Heap structure and heap sort algorithm

Heap data structure

Definition.
A tree is heap-ordered if the key in each node is larger than or equal to the keys in all of that node's children (if any). Equivalently, the key in each node of a heap-ordered tree is smaller than or equal to the key in that node's children (if any).
The most important property of a heap-ordered tree is that the root always contains the largest (smallest) element.
A heap-ordered tree.

The tree on the picture above is a complete binary tree, and in this case we can use an array to store all information about the nodes. To keep the complete information about a tree in an array we will enumerate all the vertices starting from the root, then sequentially nodes of each level from left to right as shown below.

A heap-ordered tree mapped to an array.
Definition.
A heap is a set of nodes with keys arranged in a complete heap-ordered binary tree, represented as an array.
We need to distinguish max-heaps (the root of the tree contains the largest element) and min-heaps (the root of the tree contain the smallest element).

It is not difficult to see the rules for enumeration of a parent node and its children in heaps. If a node has index n in the array, then its left child has index 2n+1 and its right child has index 2n+2. Accordingly, its parent has index [(n-1)/2].

We can define the following functions that will be useful in the future:
int parent(int n)  {  return (n-1)/2;  }
int left_child(int n)  {  return 2*n+1;  }
int right_child(int n) {  return 2*n+2;  }

Building a heap

The next question we are about to discuss is how to build a heap. Let's assume that we have the following tree:
Not a heap at all.
Obviously, this is not a heap-ordered tree because the red numbers violate the restriction. To construct a heap-ordered tree out of this one we will use a simple idea. We will design a simple procedure heapify that looks at a node and its children, finds the biggest element out of these three and puts it in this small tree. For example, after looking at picture A below this procedure should find the value 11 and swaps it with the value 8 (as shown on picture B):
A. Before.
B. After.
If the procedure works under the assumption that the both children are roots of heap-ordered subtrees, then this procedure should recursively call itself for the child that had the largest value (the one moved up). For example, after using this procedure against the node containing the value 8 we will have
Thus, our heapify function applied to an array of the size heap_size can look like
void max_heapify(int data[], int heap_size, int node)
{
   int l = left_child(node),
       r = right_child(node);
   if( l >= heap_size ) return; // this node does not have children
   int max_ind =  data[node]<data[l] ? l : node;
   if( r<heap_size && data[max_ind]<data[r] )
      max_ind = r;
   // if the largest value belongs to one of the children then ...
   if( max_ind != node ){
      exch(data[node], data[max_ind]);       // ... exchange it with the node ...
      max_heapify(data, heap_size, max_ind); // ... and make sure this child's subtree is still OK
   }
}
where data is an array we are trying to convert to the heap, heap_size is the size of the heap, and node is the index of the node we apply this function to.

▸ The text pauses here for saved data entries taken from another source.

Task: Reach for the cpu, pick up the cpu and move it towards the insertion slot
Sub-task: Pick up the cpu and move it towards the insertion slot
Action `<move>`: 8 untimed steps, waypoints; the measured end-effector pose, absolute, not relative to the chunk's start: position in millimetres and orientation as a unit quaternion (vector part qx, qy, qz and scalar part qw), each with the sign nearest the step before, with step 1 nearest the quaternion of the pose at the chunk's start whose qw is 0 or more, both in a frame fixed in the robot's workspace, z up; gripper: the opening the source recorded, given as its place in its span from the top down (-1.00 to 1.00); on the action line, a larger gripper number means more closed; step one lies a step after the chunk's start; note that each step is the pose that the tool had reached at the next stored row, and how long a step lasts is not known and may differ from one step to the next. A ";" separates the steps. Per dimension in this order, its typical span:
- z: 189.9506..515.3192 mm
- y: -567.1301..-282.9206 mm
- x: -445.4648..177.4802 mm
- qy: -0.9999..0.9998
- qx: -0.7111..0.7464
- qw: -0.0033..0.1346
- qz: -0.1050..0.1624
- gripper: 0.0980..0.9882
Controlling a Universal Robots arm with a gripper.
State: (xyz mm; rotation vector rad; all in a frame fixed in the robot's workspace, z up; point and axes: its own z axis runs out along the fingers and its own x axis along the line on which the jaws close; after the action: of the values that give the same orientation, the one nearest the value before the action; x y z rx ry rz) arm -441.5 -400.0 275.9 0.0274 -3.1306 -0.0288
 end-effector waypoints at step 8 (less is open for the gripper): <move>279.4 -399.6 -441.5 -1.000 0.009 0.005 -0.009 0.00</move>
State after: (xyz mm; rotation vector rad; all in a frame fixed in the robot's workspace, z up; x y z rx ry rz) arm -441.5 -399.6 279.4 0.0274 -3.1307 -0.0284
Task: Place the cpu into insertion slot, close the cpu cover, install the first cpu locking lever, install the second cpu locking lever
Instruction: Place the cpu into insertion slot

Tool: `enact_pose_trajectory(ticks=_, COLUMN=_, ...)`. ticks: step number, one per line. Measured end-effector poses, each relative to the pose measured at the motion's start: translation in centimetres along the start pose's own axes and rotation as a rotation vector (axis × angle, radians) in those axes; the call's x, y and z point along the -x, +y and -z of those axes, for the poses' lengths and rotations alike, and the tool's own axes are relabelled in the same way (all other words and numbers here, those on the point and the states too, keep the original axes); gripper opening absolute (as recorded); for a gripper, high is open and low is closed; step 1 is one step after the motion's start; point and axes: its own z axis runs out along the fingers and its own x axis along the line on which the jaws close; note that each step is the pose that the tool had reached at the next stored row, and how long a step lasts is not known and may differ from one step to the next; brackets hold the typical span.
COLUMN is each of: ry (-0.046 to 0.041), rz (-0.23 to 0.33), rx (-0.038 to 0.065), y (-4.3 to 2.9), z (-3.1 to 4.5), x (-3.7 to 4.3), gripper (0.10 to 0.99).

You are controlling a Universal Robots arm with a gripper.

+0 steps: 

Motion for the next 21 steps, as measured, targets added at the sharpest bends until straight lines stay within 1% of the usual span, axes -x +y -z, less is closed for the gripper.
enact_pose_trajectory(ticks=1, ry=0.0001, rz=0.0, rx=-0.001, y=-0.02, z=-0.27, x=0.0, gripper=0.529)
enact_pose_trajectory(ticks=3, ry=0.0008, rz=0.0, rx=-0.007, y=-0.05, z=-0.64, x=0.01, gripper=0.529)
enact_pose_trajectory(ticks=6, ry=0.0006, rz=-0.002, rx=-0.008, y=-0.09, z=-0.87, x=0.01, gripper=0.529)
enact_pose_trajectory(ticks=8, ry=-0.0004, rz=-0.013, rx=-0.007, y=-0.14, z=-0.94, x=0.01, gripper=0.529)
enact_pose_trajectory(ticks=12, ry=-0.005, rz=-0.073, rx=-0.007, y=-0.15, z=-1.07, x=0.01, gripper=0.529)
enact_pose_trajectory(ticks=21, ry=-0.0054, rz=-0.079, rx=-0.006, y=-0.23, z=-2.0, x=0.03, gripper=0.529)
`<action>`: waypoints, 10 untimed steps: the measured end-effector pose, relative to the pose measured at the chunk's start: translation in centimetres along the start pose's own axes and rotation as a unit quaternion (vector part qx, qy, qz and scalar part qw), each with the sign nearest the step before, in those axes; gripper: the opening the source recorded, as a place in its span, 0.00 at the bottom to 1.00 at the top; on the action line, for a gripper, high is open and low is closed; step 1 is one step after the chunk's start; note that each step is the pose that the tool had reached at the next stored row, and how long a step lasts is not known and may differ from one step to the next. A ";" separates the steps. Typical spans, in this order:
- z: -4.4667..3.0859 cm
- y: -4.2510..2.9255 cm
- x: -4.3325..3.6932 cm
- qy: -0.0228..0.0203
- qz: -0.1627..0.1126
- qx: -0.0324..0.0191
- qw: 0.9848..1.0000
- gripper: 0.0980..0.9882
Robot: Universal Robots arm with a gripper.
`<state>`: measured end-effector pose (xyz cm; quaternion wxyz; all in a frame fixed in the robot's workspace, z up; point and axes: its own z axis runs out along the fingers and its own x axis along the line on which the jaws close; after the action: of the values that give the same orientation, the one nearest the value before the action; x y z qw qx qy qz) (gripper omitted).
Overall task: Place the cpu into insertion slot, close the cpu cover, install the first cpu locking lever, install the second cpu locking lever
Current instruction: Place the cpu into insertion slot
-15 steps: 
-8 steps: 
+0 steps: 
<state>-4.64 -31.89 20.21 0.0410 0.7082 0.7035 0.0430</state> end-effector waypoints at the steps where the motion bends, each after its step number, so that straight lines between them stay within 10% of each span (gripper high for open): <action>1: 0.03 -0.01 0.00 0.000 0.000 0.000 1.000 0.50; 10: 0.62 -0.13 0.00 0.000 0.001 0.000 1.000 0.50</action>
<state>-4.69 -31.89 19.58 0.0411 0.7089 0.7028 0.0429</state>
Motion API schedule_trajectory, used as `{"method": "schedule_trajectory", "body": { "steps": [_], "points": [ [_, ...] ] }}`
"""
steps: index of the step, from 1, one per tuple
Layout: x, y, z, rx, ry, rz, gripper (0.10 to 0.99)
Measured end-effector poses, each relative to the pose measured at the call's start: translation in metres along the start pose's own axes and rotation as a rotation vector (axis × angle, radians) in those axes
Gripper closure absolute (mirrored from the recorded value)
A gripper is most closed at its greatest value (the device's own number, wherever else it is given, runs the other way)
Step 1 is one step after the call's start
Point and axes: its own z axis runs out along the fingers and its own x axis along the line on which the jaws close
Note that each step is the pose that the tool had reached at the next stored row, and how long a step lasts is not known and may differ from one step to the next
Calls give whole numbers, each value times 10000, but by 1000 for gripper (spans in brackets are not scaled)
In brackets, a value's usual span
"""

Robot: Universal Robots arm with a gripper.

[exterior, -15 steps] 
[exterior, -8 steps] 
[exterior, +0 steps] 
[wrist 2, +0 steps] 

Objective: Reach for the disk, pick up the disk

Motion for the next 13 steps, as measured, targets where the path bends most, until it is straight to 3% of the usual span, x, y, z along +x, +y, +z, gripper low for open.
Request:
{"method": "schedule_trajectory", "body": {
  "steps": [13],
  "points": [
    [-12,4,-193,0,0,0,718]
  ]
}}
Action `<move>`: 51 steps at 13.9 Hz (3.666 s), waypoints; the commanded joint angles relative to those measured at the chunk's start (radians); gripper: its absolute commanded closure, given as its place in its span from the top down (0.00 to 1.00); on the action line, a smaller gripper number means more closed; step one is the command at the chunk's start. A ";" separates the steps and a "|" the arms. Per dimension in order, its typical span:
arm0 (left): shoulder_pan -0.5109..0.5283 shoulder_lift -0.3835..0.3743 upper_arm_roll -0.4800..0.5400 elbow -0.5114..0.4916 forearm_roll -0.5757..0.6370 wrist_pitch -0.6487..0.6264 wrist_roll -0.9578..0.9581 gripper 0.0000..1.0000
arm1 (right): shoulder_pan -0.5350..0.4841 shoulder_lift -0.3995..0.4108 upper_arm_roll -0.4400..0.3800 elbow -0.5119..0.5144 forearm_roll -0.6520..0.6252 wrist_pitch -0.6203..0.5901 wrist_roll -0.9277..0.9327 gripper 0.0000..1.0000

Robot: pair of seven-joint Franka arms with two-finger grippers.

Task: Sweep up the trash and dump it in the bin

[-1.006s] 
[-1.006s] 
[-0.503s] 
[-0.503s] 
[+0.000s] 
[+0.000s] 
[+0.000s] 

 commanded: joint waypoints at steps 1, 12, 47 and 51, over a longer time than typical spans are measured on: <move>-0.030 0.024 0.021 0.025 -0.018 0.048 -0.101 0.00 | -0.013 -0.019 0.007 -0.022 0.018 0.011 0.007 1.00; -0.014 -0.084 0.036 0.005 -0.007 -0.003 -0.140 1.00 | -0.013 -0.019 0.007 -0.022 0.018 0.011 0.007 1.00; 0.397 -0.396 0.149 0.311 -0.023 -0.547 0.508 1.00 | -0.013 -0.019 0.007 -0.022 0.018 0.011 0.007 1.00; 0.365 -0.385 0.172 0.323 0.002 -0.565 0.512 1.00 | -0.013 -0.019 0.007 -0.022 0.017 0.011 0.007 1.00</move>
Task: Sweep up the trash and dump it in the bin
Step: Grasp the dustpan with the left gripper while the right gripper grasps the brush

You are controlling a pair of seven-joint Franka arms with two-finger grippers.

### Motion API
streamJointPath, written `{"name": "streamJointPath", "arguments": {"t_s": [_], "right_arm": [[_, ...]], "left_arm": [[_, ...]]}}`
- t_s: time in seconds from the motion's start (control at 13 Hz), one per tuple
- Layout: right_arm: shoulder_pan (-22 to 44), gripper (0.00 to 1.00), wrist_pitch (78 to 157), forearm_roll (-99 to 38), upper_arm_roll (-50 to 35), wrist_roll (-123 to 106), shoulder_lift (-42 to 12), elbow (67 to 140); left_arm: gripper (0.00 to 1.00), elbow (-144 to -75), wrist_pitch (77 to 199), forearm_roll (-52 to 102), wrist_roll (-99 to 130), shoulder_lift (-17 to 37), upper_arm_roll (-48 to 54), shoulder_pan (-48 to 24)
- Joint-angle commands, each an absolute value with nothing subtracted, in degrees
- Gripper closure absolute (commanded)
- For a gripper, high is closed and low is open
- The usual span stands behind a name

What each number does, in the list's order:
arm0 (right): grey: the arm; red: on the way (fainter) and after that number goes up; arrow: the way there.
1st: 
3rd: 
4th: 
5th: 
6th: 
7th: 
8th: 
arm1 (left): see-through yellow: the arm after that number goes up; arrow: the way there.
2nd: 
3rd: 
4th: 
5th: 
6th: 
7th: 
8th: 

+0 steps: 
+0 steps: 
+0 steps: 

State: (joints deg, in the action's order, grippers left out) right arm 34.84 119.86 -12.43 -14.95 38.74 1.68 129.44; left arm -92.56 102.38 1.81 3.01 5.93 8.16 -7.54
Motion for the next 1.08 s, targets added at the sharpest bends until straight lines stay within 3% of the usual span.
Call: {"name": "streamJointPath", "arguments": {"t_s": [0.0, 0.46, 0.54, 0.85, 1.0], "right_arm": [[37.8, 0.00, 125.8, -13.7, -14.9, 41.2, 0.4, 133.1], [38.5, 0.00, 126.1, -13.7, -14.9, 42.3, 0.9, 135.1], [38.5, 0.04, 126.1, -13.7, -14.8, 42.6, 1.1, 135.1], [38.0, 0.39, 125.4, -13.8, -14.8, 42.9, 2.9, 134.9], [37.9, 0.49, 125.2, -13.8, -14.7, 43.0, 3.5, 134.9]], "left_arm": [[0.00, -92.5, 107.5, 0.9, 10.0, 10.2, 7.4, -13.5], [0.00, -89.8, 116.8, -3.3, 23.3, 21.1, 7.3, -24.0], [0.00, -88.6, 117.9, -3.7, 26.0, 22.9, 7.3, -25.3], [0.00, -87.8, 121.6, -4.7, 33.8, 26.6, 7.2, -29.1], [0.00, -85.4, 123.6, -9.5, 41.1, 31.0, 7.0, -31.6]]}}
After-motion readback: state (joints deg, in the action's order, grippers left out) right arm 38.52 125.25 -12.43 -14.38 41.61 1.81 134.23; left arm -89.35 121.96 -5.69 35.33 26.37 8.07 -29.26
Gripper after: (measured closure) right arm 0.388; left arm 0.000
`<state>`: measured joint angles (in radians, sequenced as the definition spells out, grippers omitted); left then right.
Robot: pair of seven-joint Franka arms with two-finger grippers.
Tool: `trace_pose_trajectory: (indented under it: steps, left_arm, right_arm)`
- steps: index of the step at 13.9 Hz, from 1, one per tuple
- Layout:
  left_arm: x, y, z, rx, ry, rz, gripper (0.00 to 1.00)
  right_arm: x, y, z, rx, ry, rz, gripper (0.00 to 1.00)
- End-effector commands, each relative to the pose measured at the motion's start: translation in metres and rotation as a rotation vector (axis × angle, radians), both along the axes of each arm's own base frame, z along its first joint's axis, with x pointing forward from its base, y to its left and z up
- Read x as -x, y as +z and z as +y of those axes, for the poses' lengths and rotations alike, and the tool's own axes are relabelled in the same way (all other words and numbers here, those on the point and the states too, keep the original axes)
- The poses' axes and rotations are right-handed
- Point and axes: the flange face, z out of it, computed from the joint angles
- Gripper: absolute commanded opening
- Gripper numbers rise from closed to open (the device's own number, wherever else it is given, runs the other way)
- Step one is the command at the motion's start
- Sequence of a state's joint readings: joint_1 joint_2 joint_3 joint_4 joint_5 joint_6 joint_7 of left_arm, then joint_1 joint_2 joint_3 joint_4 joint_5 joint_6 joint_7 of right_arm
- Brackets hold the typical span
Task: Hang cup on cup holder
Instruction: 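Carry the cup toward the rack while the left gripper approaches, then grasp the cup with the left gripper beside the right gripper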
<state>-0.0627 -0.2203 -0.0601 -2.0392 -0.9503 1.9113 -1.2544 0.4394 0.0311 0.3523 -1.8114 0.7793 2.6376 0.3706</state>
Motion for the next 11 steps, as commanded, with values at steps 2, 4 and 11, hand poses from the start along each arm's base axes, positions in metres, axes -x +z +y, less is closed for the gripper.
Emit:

This function will successfully work only if both children of a tested node are the roots of "good" subtrees (that is, those subtrees are heap-ordered). To satisfy this condition while building a heap out of an array, we need to start from the nodes of lowest level. More exactly, we can start with the nodes whose children are terminal nodes (that is, do not have any children by themselves). For example, on the pictures above we can start with the nodes with indexes 5, 4, 3 and go up to the root. Thus, the implementation of the build_max_heap function is very simple

void build_max_heap(int data[], int N)
{
   for(int node=N/2-1; node>=0; node--)
      max_heapify(data, N, node);
}
where data is an array to be converted, and N is th size of the array. Let us note that for future use we distinguish the value N (the size of the array data) and value heap_size (the number of elements in the heap stored within array data).

Heap sort

The heap is a very important data structure and widely used in programming. It also can be used for sorting arrays. The idea of sorting using the heaps is based on the
main property of the heaps. Assume we have an array data of the size N, that was converted to a heap. Thus, the size of the heap (heap_size) is also equal to N. If we would like to sort this array, then we can use the property that the root (or the element with index zero) always contain the largest element. Since the right place for the largest element is at the very end of the array, we need to swap the last element and the first one. By doing this we, of course, ruined the heap, but we can apply the max_hepify procedure to the root node and restore the heap-ordered structure. Although, this restoration will bring the biggest element (the one we put at the end) to its original place at the beginning of the array, to avoid this, we need to decrease the value of the heap_size variable.

After restoring the heap structure on a sub-array data [0, N-2], we know that the second largest element now takes the first position in the array. So, we swap it with the element #N-2 and again restore the heap-order by using max_heapify(data, --heapsize, 0).

Keep repeating such steps until we put all elements in their right positions.


Glossary

Definition.
A tree is a nonempty collection of edges and nodes that has exactly one path connecting any two nodes.
Definition.
A node (or vertex) is simple object that can have a name and can carry other associated information.
Definition.
An edge is a connection between two nodes.
Definition.
A path in a tree is a list of distinct nodes in which successive nodes are connected by edges in the tree.
Definition.
A binary tree is an ordered (means we distinguish the children of a node) tree consisting of two types of nodes:
Definition.
A complete binary tree is one with all levels filled, except possibly the final one, which is filled from left to right.
Definition.
Nodes with no children are called leaves, or terminal nodes.